Tragedy befalls poor Beatrice and after the death of her mother, her father falls into decline and later passes away too. She later marries a preacher and emigrates to America. 

After a while a strange spate of demonic acts befalls the town. It starts with the death of Beatrice’s pigs; all found slaughtered with shards of broken mirror in their mouths. Soon, across the farms, it is not only livestock which come under threat but people too. 

Being such a religious and superstitious community, the work of Satan and demons are soon blamed, with accusations of witchcraft and sinners cast around town. But with her extensive knowledge of plants and science, Beatrice suspects that the culprit is much more human than widely assumed and must work quickly to uncover the perpetrator before she becomes the next victim herself.  

Beatrice is a very likeable lead. She is clever and caring and goes through so much hardship and yet remains strong and competent throughout. It was interesting to see what her father taught her and how she applied her knowledge of chemistry, botany and other scientific ideas to the crimes in an age where crime scene investigation wasn’t an established study yet. 

I love reading about things like alchemy and old-fashioned apothecaries; it puts me in mind of coloured potions, fragrant plants and crude science and so this story had some great inclusions of all those things which I thoroughly enjoyed. 

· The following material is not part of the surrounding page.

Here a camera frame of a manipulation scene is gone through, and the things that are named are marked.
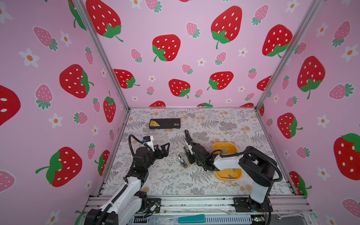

This novel also explores religion against occult beliefs and it doesn’t skimp on the violence or graphic depictions of gore and murder which I also really liked. There was so much mystery and there were some parts that were actually quite tense. 

Scarlet Widow is skilfully written and wonderfully unnerving thriller. This is the first in a new series introducing Beatrice Scarlet and I genuinely can’t wait to see what future mysteries are in store for her.